Work request
Of all the lines below, return only those starting with the line holding "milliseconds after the" and going on through the line holding "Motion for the", exactly as written.

Dataset extract
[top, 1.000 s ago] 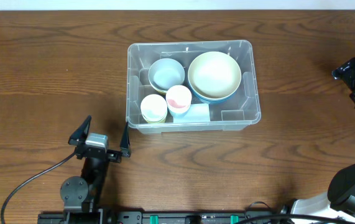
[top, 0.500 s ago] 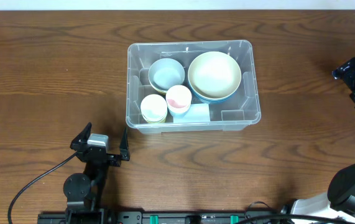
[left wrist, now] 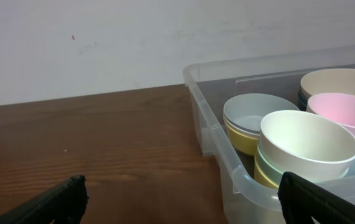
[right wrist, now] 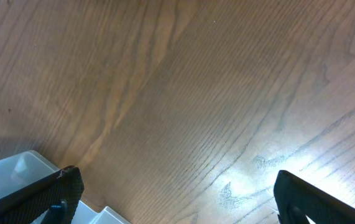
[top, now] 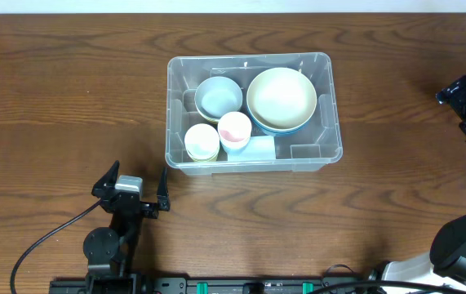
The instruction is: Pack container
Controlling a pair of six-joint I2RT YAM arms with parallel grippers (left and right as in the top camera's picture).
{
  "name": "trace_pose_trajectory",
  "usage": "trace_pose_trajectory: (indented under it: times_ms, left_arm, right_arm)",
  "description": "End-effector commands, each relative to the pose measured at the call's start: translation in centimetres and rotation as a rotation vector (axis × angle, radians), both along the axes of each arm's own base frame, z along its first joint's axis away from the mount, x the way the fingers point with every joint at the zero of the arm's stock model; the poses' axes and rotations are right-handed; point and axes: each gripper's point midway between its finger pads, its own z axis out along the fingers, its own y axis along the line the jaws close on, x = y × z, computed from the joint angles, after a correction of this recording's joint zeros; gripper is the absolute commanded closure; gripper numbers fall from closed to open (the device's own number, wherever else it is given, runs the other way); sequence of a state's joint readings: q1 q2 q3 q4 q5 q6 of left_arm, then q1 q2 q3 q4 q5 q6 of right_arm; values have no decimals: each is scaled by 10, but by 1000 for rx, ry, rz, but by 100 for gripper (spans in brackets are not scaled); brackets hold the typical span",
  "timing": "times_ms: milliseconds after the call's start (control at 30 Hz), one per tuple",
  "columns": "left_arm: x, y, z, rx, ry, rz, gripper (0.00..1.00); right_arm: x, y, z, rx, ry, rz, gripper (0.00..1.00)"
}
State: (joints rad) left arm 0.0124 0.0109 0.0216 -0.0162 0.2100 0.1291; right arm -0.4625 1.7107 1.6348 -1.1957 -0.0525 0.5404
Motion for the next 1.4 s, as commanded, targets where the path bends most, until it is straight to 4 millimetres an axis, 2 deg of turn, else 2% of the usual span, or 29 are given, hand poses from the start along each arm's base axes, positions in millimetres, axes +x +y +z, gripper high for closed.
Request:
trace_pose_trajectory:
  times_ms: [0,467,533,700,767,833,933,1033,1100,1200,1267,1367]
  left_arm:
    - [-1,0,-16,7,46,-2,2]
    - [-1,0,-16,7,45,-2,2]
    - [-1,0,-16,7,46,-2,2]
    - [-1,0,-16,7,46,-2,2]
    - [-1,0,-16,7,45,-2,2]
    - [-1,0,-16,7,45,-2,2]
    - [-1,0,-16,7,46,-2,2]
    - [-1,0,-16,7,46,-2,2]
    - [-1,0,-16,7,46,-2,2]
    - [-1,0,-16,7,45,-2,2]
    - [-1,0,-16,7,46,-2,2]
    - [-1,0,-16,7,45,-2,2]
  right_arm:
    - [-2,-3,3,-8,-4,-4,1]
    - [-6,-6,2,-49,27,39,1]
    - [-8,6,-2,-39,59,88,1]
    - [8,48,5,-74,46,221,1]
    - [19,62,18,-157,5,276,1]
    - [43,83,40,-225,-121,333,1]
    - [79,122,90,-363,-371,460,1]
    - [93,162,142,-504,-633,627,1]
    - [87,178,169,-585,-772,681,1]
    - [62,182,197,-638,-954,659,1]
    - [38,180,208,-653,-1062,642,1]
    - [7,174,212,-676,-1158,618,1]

Solution for this problem
  "timing": "times_ms: milliseconds after the call's start (control at 30 Hz), one per tuple",
  "columns": "left_arm: x, y, z, rx, ry, rz, gripper (0.00..1.00); right_arm: x, y, z, rx, ry, rz, gripper (0.00..1.00)"
}
State: (joints rad) left arm 0.0124 0.0109 0.0216 -0.0162 0.2100 0.1291; right arm -0.4625 1.7107 1.6348 -1.1957 -0.0525 0.5404
Motion for the next 1.4 s, as commanded, targets where the path bends most, until it is straight to 4 millimetres an axis, 2 deg of turn, else 2% of the usual span, or 29 are given, hand poses from the start along each arm's base axes, positions in millimetres, axes +x +y +z, gripper high for closed.

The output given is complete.